In the ferroelectric memory device of this embodiment, two ferroelectric capacitors C ₀ and C ₁ are arranged in a direction perpendicular to the surface of the semiconductor substrate 19 with the selection transistor 2 interposed therebetween. Therefore, the size of the memory cell 1 is almost determined by the area occupied by the selection transistor 2, and the memory cell 1 has two ferroelectric capacitors C ₀ and C ₁ and can store 2-bit data. Therefore, compared with the case where the selection transistor 2 and the ferroelectric capacitor are arranged on a plane, the capacitance value per unit area is improved by about 4 times, and the structure suitable for a very large capacity ferroelectric memory is provided. Yes.
[0018]
Next, a method for manufacturing the ferroelectric memory configured as described above will be described with reference to FIGS.
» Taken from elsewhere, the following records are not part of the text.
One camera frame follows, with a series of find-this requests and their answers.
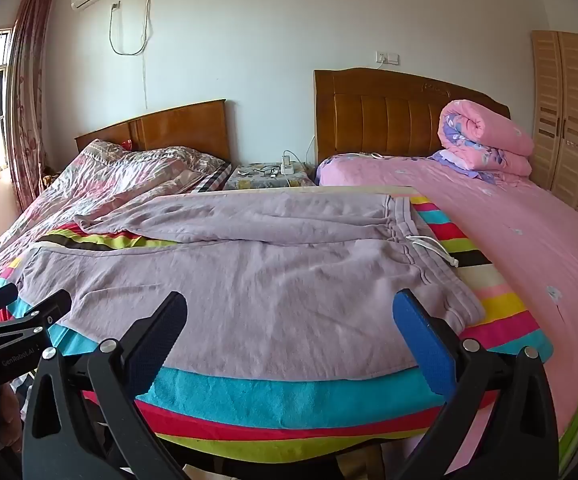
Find pink floral curtain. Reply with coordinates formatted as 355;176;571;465
8;0;55;214

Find rolled pink floral quilt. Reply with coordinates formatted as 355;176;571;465
438;100;535;177

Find lilac pants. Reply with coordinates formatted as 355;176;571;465
16;191;486;381

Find striped colourful towel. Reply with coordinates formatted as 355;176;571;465
0;187;555;461

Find light wooden wardrobe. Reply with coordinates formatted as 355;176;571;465
530;30;578;234

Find nightstand with patterned cloth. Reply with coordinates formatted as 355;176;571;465
223;162;315;191

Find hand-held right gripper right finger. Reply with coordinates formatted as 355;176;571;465
391;288;560;480

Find pink bed sheet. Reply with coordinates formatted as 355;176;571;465
316;154;578;441

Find pink grey floral quilt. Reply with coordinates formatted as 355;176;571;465
0;140;232;281

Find plaid bed sheet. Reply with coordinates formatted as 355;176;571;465
191;162;233;194

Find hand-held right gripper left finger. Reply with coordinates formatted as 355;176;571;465
21;291;190;480

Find air conditioner power cable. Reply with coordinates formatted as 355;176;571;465
108;0;152;56

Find purple floral pillow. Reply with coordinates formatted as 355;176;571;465
428;150;510;184

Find plain wooden headboard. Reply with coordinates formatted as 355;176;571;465
75;99;233;162

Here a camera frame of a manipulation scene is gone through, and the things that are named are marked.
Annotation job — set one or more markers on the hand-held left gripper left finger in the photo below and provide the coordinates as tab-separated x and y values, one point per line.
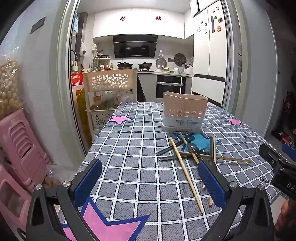
89	180

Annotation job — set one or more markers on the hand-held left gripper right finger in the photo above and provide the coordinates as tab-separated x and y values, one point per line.
211	183

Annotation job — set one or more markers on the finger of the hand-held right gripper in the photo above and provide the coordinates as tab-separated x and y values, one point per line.
271	154
290	151

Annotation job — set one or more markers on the dark teal plastic spoon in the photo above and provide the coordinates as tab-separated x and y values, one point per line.
168	149
173	157
211	148

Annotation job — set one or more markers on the beige plastic utensil holder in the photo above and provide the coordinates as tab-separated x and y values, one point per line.
185	106

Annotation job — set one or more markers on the person's right hand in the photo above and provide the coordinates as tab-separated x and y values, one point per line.
288	215

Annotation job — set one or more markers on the clear plastic bag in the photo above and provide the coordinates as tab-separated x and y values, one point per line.
55	176

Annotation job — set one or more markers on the red decoration clutter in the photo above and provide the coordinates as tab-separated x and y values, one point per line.
288	104

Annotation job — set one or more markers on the grey checked star tablecloth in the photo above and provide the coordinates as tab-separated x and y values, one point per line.
138	143

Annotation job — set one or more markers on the yellow oil container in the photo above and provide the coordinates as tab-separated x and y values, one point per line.
82	111

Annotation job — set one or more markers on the pink plastic stool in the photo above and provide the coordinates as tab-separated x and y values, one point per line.
11	204
20	143

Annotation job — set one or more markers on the plastic bags in trolley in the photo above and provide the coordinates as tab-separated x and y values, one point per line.
120	98

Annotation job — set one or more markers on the red plastic basket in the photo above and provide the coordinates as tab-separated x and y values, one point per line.
77	79

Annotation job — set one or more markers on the black built-in oven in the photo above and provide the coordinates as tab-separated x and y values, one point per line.
170	89

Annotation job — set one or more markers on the beige flower-cut storage trolley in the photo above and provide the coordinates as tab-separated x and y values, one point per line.
108	80

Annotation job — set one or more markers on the white refrigerator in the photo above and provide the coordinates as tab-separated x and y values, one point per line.
208	58

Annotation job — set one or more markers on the knife block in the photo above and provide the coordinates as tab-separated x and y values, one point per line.
75	66

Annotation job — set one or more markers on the white rice cooker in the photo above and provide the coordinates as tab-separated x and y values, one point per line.
188	69

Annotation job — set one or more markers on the white spice rack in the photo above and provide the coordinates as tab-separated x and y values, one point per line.
100	63

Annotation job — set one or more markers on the black wok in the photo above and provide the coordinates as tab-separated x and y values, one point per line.
124	65

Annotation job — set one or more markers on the clear bag of soybeans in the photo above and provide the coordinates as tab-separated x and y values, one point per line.
9	88

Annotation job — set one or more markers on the kitchen faucet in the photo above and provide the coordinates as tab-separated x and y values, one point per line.
74	55

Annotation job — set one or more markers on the dark round hanging pan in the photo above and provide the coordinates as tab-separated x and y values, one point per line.
180	59

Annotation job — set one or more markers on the black cooking pot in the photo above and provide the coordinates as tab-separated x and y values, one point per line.
145	66

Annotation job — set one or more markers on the white hanging bag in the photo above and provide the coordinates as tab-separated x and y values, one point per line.
82	49

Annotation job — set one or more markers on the group of fridge magnets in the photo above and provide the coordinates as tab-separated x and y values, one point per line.
218	29

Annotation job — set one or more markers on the black range hood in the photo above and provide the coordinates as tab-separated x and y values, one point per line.
135	47

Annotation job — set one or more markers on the dark wall switch panel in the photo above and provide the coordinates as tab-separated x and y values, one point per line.
37	26

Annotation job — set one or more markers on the white wall cabinets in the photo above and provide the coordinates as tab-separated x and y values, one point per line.
138	25
In FIG. 3A, first, a silicon substrate 10 is prepared, and a groove 10a having a predetermined depth is formed on the surface of the silicon substrate 10 by a normal photolithography technique and anisotropic etching such as RIE. As will be described below, element isolation is achieved for the selection transistor 2 of the memory cell 1 or the transistor constituting the plate line selection circuit 5 by filling the space between the grooves 10a with an insulating film. Of these groove interval portions, the left end (reference numeral 10 b) in the figure becomes the active region of the select transistor 2 of the memory cell 1, and the other groove interval portion 10 c becomes the active region of the transistors constituting the plate line selection circuit 5.
[0019]
3B, after forming a thin silicon oxide film (not shown) on the silicon substrate 10 in which the groove 10a is formed, the first interlayer insulating layer 11 and the etching stopper film 12 are formed by, for example, CVD (Chemical). The film is formed by the Vapor Deposition method. A relatively thick sacrificial layer 13 is formed on the etching stopper film 12 by using, for example, a CVD method or a SOG (Spin on Glass) method.
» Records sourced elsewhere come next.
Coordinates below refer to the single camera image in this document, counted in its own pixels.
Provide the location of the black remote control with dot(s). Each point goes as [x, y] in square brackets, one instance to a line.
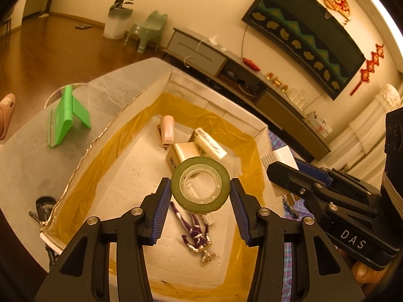
[83, 26]

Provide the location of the clear glass cups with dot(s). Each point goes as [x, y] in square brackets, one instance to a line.
[297, 99]

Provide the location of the plaid cloth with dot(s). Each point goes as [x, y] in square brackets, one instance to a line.
[289, 273]

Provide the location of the white tray with small things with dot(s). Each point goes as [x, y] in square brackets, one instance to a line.
[319, 124]

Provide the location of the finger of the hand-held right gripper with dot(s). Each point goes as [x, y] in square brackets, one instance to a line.
[310, 167]
[292, 179]

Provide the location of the green tape roll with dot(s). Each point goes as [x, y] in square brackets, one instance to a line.
[177, 179]

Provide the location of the white cardboard box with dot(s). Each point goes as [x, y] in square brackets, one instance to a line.
[132, 170]

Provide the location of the gold bottles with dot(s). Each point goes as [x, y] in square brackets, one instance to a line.
[277, 82]

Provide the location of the green plastic chair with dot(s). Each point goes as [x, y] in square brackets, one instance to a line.
[149, 28]

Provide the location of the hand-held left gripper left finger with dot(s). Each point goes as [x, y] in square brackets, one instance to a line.
[160, 207]

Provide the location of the green phone stand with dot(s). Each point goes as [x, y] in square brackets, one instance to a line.
[66, 113]

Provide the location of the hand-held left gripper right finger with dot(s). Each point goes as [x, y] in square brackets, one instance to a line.
[241, 210]

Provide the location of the white bin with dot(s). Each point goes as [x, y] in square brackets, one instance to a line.
[116, 25]

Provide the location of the red dish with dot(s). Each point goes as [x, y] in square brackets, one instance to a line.
[251, 64]

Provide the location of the purple silver action figure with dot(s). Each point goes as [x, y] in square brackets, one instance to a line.
[196, 239]

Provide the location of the air conditioner with lace cover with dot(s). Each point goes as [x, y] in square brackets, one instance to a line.
[368, 125]

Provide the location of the red gold fan decoration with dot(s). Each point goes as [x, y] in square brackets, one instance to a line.
[332, 0]

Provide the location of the double red knot wall hanging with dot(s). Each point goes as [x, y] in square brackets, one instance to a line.
[368, 69]

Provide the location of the white printed box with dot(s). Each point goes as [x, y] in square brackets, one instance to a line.
[209, 143]

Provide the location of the person's right hand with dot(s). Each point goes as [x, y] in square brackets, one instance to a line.
[365, 272]

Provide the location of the pink slipper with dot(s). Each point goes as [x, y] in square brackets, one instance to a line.
[6, 116]

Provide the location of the grey television cabinet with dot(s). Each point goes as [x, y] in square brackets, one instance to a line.
[201, 53]

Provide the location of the white charger plug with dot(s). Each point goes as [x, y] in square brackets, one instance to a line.
[283, 157]

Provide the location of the pink stapler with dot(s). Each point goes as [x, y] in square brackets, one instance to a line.
[166, 130]

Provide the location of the television with patterned cover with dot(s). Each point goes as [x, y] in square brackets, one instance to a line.
[302, 31]

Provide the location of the beige staples box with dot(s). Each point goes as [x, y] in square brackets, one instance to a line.
[182, 152]

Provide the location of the potted plant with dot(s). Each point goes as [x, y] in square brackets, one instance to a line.
[121, 1]
For example, a silicon oxide film can be used as the first interlayer insulating layer 11, and the sacrificial layer 13 is formed of a silicon oxide film. The etching stopper film 12 is made of a material having a high etching selectivity with respect to the sacrificial layer 13 on the upper layer side, such as a silicon nitride film. The first interlayer insulating layer 11 is desirably flattened by, for example, chemical mechanical polishing (CMP) after the film formation.
Then, the contact hole 14 reaching the groove interval portion 10b serving as the active region on the memory cell side is formed by anisotropic etching such as RIE.
[0020]
In FIG. 4C, first, a storage node electrode material is formed in a form embedded in the contact hole 14 and etched back to form a plug-shaped storage node electrode 3.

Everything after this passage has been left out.